Question

Three siblings are comparing the ages. Jenna is the youngest. Her brother Carl is 6 years older than her. Her sister Eva is twice her age. The sum of the ages is 42. Let J represent Jenna’s age. Calculate the ages of the three siblings.

Answer 1

Given the question in the question tab, the following are the solution steps to get the ages of the three siblings.

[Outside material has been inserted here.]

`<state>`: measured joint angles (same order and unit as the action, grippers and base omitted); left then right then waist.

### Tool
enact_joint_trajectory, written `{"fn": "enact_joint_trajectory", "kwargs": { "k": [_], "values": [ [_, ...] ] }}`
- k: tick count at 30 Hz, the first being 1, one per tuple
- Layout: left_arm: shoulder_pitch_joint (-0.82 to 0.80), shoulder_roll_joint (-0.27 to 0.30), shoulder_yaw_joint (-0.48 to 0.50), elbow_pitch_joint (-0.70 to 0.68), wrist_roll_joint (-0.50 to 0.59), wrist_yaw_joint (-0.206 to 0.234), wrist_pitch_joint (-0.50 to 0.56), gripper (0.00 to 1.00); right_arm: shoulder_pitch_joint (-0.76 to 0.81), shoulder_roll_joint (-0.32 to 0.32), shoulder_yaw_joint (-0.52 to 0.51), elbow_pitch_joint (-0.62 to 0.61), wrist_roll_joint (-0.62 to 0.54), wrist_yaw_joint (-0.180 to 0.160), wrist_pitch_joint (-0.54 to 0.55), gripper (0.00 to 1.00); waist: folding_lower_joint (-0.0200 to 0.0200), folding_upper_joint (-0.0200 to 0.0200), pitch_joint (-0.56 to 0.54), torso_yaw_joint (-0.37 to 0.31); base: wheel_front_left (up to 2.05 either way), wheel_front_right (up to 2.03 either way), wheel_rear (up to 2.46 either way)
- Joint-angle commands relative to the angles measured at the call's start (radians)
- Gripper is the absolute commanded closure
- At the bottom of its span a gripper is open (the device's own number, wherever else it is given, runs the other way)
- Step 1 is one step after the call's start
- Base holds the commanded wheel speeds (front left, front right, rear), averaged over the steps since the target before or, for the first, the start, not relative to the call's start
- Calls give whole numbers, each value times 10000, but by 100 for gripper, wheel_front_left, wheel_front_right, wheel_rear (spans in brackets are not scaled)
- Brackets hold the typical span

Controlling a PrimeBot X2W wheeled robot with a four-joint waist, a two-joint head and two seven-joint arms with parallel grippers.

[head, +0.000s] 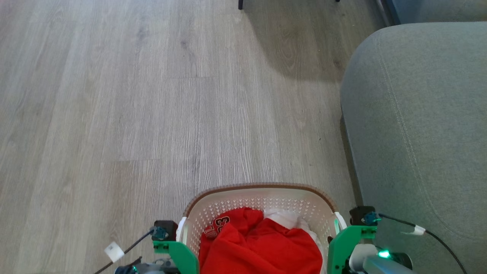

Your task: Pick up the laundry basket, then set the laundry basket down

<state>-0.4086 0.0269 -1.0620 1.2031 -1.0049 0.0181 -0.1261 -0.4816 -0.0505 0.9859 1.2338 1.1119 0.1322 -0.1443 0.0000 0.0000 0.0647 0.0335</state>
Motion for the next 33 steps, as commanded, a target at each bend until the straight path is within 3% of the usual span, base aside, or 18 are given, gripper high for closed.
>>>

Step 1: Let us represent the ages of the siblings

Let J represent Jenna's age

Let C represent Carl's age

Let E represent Eva's age

Step 2: Write the statements in a mathematical form

`\begin{gathered} \text{Jenna is the youngest and Carl is 6 years older than her} \\ C=J+6---\text{equation 1} \\ \text{Eva is twice the age of Jenna} \\ E=2J---\text{equation }2 \\ \text{The sum of the ages is 42} \\ C+E+J=42---\text{equation }3 \end{gathered}`

Step 3: We solve for the ages by using the substitution method

`\begin{gathered} \text{Substitute (J+6) for C and 2J for E in equation 3} \\ C+E+J=42\Rightarrow J+6+2J+J=42 \\ \text{Collect like terms} \\ J+2J+J=42-6 \\ 4J=36 \\ J=(36)/(4) \\ J=9 \\ \text{Jenna is 9 years old.} \end{gathered}`

Step 4: Get the age of Carl and Eva using both equat